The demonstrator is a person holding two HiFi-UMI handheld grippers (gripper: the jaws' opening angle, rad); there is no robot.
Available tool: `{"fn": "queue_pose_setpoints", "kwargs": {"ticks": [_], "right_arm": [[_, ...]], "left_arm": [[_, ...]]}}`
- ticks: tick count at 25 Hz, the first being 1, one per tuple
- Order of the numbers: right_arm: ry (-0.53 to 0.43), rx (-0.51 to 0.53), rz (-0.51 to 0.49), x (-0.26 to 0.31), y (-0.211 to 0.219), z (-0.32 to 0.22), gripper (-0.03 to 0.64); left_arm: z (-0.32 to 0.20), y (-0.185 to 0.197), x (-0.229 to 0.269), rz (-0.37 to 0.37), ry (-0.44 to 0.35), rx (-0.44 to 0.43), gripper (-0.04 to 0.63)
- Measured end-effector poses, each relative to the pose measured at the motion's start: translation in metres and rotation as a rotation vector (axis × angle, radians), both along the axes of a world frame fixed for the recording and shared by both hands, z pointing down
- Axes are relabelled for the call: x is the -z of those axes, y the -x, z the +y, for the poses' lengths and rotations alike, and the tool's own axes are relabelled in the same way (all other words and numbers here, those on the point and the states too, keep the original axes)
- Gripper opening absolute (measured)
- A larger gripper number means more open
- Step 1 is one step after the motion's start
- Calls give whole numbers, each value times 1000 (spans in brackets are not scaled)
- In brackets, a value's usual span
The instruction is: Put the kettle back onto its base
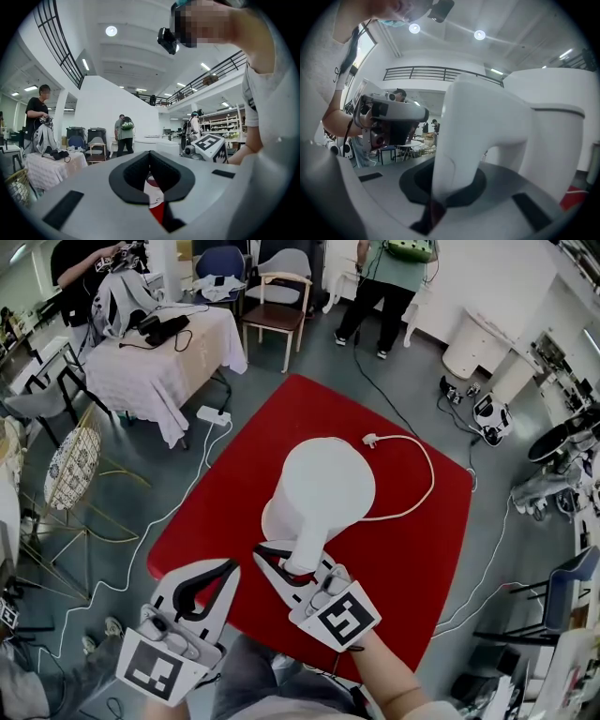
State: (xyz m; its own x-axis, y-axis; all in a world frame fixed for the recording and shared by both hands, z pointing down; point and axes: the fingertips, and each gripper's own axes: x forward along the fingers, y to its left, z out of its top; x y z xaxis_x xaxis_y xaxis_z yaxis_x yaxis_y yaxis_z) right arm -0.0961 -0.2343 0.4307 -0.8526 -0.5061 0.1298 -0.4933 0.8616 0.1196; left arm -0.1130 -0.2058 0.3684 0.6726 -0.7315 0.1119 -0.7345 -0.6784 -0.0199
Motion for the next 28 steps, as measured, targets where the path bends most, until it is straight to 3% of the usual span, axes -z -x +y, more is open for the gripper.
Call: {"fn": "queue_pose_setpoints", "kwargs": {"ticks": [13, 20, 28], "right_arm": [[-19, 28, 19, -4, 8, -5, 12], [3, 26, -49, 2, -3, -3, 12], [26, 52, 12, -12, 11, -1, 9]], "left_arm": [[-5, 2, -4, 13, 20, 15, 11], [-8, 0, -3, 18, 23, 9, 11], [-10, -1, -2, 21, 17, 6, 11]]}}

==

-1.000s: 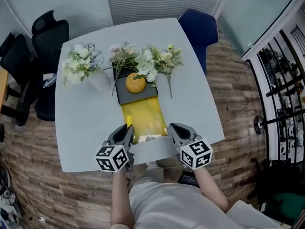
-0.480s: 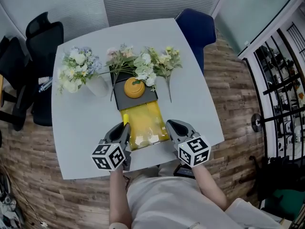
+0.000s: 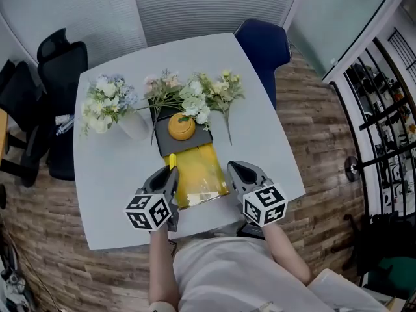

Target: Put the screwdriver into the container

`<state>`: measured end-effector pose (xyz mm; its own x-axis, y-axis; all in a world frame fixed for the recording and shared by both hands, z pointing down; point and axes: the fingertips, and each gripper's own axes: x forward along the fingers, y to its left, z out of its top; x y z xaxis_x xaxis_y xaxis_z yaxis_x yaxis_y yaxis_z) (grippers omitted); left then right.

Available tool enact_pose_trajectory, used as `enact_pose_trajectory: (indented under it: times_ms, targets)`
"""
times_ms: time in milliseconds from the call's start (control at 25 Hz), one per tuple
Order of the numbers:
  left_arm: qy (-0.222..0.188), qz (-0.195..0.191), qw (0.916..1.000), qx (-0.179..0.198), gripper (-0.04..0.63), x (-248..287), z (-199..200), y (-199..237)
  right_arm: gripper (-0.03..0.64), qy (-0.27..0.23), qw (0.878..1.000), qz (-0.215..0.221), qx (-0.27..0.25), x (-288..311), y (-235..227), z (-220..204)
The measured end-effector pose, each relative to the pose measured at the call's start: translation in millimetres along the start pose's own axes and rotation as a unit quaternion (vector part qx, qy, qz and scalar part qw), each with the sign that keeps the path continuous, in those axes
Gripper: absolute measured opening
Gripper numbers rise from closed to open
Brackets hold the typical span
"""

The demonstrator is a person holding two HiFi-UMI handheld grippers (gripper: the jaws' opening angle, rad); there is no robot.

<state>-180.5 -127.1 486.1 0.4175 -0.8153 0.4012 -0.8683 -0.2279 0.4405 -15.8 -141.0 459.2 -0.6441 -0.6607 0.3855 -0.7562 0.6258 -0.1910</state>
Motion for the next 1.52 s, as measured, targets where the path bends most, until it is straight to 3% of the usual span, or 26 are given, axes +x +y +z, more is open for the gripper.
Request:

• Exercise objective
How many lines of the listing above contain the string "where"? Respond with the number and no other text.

• Reply
2